For the entries below, copy exactly the line that contains "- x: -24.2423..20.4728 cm" through the line that contains "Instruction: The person", both ends included, and exclude all pictures.

(Supplied information begins)

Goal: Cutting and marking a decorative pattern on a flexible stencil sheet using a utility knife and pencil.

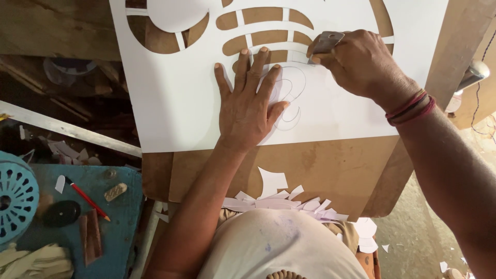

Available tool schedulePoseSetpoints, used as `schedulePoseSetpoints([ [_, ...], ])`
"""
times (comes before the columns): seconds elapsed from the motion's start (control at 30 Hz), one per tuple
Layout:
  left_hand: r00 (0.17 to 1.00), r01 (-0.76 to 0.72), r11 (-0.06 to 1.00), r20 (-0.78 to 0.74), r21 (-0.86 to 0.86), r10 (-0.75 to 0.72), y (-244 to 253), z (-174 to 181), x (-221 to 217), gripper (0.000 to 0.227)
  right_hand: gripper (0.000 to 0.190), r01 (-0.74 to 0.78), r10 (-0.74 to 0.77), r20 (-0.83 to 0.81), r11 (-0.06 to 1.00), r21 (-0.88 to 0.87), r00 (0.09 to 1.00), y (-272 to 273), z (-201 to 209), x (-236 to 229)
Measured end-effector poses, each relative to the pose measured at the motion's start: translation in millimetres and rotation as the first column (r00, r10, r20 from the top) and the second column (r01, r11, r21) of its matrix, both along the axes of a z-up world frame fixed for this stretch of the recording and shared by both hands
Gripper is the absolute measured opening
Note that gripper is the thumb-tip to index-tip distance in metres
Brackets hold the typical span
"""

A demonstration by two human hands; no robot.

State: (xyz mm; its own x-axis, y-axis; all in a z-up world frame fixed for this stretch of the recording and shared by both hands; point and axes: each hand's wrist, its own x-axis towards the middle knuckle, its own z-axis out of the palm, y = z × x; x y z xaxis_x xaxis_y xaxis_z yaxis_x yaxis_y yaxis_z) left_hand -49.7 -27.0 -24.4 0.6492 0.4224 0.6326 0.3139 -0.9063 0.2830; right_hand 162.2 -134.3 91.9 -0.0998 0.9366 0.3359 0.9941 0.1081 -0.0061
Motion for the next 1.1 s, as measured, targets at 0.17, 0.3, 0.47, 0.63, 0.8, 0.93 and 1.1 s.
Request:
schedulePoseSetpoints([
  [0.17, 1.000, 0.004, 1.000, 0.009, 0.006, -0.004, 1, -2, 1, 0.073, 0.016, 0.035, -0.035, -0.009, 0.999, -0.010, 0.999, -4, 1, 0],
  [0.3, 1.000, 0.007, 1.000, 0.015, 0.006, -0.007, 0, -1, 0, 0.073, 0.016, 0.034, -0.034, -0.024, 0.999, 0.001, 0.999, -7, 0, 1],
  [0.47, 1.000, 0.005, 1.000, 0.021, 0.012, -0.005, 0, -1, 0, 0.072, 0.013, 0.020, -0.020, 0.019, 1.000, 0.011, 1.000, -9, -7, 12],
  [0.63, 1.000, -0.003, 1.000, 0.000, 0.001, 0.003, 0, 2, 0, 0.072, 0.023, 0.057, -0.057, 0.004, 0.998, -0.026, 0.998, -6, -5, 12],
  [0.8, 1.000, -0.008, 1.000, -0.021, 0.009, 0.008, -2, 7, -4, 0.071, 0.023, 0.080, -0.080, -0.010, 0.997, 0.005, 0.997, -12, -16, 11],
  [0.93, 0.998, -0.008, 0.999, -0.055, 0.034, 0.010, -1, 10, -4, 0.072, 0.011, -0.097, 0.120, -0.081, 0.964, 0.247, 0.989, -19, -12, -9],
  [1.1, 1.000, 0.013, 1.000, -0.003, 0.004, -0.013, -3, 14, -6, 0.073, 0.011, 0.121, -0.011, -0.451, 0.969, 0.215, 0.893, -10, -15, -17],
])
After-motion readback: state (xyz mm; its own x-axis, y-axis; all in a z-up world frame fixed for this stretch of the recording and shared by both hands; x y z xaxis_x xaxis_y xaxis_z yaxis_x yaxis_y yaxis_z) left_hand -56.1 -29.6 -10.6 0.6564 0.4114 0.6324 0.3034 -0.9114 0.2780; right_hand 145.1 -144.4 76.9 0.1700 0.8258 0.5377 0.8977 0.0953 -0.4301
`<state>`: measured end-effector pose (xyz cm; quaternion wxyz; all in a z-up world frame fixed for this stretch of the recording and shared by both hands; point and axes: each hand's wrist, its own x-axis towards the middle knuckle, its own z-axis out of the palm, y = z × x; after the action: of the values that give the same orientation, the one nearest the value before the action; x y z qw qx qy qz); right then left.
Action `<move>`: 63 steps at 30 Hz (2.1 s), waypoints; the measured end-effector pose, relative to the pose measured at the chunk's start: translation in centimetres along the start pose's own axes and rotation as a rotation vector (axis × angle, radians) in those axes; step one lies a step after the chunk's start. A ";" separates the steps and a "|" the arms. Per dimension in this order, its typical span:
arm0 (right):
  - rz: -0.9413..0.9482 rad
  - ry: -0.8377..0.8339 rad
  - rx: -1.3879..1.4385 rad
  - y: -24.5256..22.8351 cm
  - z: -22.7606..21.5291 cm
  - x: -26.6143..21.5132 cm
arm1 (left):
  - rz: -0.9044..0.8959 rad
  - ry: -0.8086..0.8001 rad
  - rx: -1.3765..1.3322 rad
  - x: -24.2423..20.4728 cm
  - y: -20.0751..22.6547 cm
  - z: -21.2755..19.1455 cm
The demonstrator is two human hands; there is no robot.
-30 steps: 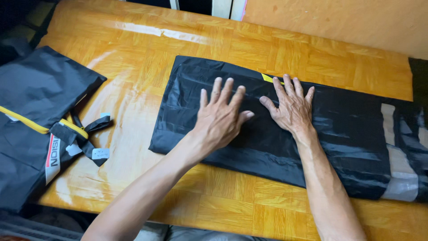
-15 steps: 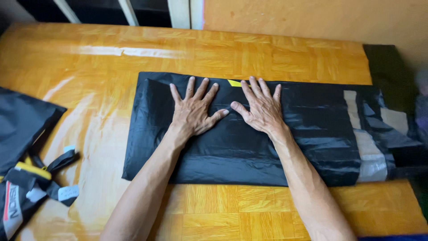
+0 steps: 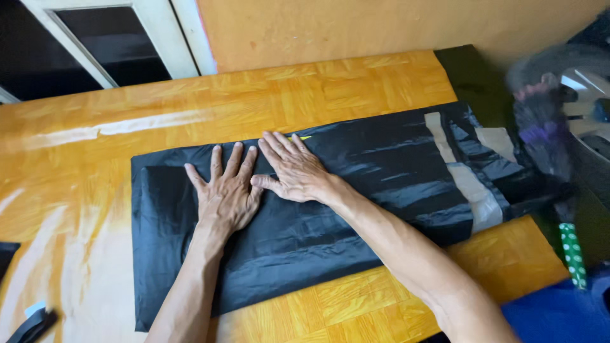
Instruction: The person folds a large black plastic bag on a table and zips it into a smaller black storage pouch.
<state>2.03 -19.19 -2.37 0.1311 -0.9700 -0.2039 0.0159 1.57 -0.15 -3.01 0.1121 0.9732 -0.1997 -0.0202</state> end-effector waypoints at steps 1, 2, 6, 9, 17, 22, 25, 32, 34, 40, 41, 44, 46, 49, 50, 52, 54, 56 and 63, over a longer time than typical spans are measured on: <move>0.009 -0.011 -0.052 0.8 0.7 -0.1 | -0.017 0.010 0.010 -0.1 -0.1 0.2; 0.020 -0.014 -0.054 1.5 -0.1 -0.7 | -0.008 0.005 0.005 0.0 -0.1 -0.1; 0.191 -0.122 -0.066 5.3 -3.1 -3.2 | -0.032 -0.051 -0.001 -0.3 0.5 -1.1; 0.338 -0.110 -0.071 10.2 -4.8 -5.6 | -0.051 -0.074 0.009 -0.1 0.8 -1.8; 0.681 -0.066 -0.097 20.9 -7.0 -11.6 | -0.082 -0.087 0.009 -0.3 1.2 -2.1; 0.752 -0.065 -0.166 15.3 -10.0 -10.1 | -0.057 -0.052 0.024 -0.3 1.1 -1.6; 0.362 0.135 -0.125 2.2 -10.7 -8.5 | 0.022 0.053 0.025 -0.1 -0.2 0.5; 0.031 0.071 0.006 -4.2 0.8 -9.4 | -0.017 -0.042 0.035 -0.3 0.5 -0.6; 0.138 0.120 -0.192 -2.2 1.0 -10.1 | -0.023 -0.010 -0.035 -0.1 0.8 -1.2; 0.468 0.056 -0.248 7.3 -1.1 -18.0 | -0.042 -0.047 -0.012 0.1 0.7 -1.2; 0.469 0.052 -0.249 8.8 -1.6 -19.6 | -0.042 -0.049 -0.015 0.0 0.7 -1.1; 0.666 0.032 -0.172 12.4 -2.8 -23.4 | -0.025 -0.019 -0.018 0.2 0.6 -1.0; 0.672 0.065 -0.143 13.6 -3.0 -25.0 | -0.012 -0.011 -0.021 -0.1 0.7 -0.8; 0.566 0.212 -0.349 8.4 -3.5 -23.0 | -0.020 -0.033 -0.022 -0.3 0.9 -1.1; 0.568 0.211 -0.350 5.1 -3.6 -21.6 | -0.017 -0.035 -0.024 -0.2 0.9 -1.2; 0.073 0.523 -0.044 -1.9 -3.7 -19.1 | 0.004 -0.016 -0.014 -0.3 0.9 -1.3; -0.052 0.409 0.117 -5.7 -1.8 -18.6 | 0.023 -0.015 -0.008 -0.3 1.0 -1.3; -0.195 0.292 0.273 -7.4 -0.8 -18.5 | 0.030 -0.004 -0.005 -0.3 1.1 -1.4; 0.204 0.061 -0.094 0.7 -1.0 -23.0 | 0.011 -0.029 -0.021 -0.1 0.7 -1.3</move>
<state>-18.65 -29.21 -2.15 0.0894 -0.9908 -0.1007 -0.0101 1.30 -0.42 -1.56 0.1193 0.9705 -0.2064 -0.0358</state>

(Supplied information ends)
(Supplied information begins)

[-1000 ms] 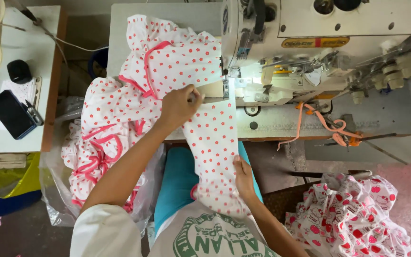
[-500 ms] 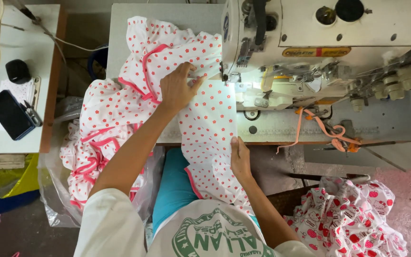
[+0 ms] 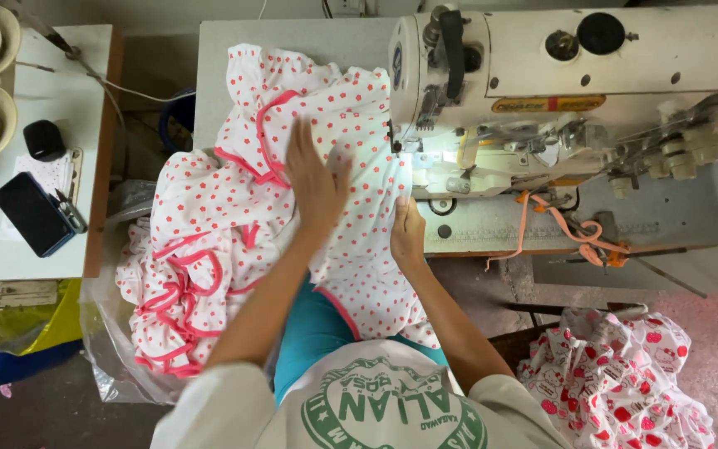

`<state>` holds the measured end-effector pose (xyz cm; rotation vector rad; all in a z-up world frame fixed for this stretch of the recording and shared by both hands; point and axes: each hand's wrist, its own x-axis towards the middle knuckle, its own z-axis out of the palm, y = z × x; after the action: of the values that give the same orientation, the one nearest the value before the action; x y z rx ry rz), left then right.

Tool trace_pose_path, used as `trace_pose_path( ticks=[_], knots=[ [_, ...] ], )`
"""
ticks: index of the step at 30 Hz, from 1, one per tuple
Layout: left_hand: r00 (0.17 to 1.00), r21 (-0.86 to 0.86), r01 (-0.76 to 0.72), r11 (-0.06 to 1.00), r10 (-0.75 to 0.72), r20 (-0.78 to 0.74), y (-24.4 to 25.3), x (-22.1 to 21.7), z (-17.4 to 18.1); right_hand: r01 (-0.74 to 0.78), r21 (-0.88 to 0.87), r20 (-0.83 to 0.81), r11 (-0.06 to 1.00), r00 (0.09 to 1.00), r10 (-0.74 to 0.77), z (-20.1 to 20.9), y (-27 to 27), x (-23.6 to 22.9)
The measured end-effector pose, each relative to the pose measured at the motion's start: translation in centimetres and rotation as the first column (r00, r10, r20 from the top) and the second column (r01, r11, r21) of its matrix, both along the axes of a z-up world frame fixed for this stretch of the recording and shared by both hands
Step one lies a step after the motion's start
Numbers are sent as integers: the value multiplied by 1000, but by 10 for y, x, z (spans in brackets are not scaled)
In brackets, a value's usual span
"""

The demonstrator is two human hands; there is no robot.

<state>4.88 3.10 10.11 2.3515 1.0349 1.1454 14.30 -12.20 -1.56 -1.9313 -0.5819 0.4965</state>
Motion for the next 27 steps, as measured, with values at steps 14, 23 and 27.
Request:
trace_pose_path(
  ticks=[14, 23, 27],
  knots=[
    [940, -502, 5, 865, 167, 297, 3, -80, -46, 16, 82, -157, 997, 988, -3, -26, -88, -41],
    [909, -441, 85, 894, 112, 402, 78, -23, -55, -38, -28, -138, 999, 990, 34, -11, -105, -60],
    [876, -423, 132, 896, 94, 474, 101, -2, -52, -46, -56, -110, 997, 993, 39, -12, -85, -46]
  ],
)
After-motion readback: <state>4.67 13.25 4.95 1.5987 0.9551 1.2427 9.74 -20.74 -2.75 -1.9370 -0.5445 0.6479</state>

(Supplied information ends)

:: Exercise result ::
  - x: -24.2423..20.4728 cm
  - y: -20.0751..22.6547 cm
  - z: -21.2755..19.1455 cm
The demonstrator is two human hands; there is no robot.
-30 steps: 
-15 steps: 
+0 steps: 
Instruction: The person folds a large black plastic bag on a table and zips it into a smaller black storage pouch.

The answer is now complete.